Non so se questo capitolo valga qualcosa, dato che l'ho scritto un po' forzatamente e devo riprenderci la mano. Innanzitutto mi dispiace perché è molto corto e abbastanza discorsivo; diciamo che le cose iniziano a smuoversi alla fine di questo chap e prendono il turbo dal prossimo. Spero inoltre che l'atmosfera sia cupa e vagamente noir e claustrofobica, come sto cercando di scriverla, ma sono molto preoccupata su questo punto, dunque gradirei se nelle recensioni mi faceste notare se vi risulta grottesca o stereotipata. Sempre che persone mi recensiscano, ecco. Vi consiglio inoltre di ascoltare la canzone da cui è ispirata tutta la storia, ma questo è ovvio. Enjoy the reading!

Chapter 1.
"He woke up from dreaming and put on his shoes, starting making his way past two in the morning.
He hasn't been sober for days
."

Alfred si alzò dal letto, incapace di addormentarsi. La camera era avvolta dalle tenebre e dal silenzio, salvo l’occasionale auto che si sentiva passare sulla strada. La sveglia sul comodino segnava le due passate, e a guardarla al ragazzo sfuggì un sospiro. Non era la prima notte che faceva fatica a prender sonno, e andando avanti così si sarebbe addormentato di nuovo a scuola prendendo un’altra punizione - e non poteva assolutamente permetterselo, se voleva passare l’anno senza problemi. Inoltre, se avesse continuato ad addormentarsi in classe quasi quotidianamente i professori si sarebbero insospettiti e avrebbero richiesto un colloquio con sua madre, e non voleva infliggerle preoccupazioni ulteriori a quelle che lei già aveva di suo. Questa storia rischiava sul serio di diventare un problema, se non l’avesse risolta immediatamente, il che voleva dire risalire alla sua causa ed estirparla. Purtroppo era praticamente impossibile fare ciò.

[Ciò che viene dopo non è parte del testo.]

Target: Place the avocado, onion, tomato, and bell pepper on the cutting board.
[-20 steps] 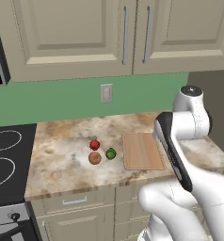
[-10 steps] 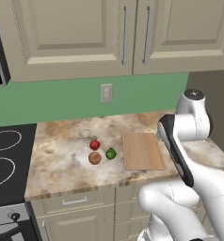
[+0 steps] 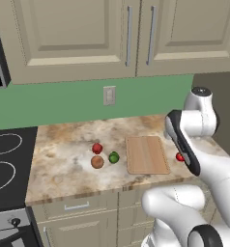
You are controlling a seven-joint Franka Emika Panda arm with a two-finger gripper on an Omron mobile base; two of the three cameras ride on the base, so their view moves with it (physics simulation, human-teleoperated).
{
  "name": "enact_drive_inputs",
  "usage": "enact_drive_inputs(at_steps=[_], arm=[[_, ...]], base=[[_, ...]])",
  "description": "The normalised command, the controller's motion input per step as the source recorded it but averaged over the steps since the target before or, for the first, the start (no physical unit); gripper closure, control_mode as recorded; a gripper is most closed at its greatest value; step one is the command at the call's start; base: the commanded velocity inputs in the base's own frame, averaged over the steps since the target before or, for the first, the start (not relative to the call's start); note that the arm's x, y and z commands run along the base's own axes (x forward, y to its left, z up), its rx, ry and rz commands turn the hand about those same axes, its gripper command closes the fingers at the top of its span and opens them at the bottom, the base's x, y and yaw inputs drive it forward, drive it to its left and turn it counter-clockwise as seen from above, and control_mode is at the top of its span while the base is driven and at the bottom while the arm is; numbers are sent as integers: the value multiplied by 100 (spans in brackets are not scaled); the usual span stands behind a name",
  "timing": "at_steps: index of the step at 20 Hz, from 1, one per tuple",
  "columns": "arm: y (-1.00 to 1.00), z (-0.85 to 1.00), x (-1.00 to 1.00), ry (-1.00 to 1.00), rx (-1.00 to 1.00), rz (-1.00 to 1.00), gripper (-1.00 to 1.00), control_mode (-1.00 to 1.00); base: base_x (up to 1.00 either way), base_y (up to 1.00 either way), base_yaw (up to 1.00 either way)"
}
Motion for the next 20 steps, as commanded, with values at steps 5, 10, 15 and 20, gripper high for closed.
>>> enact_drive_inputs(at_steps=[5, 10, 15, 20], arm=[[-15, -24, 11, 4, 3, 0, -100, -100], [-6, -35, 13, 2, 0, 0, -100, -100], [-21, -25, 7, 0, 0, 0, -100, -100], [-38, -18, 3, 0, 3, 0, -100, -100]], base=[[0, 0, 0], [0, 0, 0], [0, 0, 0], [0, 0, 0]])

Quello che gli impediva di dormire, oltre alle opprimenti preoccupazioni sempre presenti nella sua testa – a cui però s’era abituato, sicché era da quando suo padre era andato via che ci conviveva – erano i suoi sogni. Da quando aveva incontrato quello strano ragazzo biondo alla tavola calda non aveva smesso di sognarlo, ogni notte. I suoi occhi scintillavano nel buio del suo subconscio e il suo sorriso lo incantava, quasi fosse un serpente velenoso che cercava di attirarlo nella sua trappola. Era piuttosto strano, in verità, dal momento che il suo sorriso non l’aveva mai veramente visto, ma era la cosa che più gli sembrava reale, anche dopo essersi svegliato.

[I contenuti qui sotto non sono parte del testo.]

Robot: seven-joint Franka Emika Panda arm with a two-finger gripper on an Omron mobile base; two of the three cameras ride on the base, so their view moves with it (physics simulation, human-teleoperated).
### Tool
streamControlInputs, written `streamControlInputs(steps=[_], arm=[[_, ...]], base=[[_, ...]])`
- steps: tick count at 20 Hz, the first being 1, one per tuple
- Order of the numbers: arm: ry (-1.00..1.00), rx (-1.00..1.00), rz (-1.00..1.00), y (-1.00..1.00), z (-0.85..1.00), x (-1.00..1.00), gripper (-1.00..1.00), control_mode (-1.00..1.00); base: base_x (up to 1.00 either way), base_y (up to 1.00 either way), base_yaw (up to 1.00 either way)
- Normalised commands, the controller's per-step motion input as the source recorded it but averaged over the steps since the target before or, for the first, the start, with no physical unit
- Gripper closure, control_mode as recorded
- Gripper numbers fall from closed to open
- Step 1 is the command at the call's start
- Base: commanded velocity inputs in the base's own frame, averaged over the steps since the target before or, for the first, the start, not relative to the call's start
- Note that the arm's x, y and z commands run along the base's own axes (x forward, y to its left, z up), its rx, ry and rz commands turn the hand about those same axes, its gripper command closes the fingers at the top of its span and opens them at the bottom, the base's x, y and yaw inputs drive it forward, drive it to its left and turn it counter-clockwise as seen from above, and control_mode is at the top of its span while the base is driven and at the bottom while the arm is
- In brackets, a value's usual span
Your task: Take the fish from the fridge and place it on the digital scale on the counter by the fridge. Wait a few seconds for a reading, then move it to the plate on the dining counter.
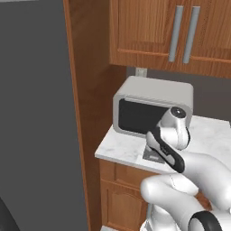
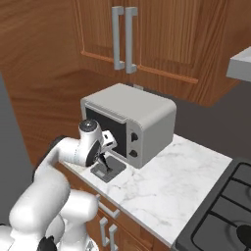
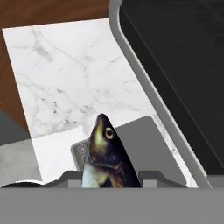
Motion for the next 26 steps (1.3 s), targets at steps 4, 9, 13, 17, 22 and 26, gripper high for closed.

Al di là della presenza di quel ragazzo senza nome, i sogni continuavano a cambiare, a cominciare dall’ambientazione. In alcuni, entrambi si trovavano in un campo di quello che sembrava granturco e il ragazzo sorrideva radioso, mentre lo abbracciava con affetto e lo ricopriva di parole dolci (“Alfred, ti voglio bene più di ogni altra cosa al mondo, Alfred, staremo sempre insieme”, “Alfred, ti proteggerò”, “Alfred, Alfred”); in altri, il ragazzo piangeva, in ginocchio nel fango, guardandolo con uno sguardo che chiedeva “perché”. In altri ancora il ragazzo correva e lo incitava a inseguirlo, le sue risate che si perdevano nell’aria cristallina. Non sapeva dare una spiegazione a tutti questi diversi scenari e atmosfere, ma gli facevano paura. Si svegliava sempre sudato e spesso con le palpebre appiccicate tra di loro, come se avesse pianto fino a pochi momenti prima.
Tutto questo non solo gli turbava il sonno, ma lo inseguiva anche durante il giorno. Spesso a scuola o alla libreria dove lavorava part-time* si ritrovava a pensarci, distraendosi da ciò che doveva fare e combinando pasticci. E anche questo era piuttosto problematico, perché i suoi voti dipendevano dalla sua attenzione e il suo lavoro gli serviva e non poteva rischiare di perderlo. In sintesi, malediva il giorno in cui aveva incontrato quella persona che ora gli stava causando così tanti problemi.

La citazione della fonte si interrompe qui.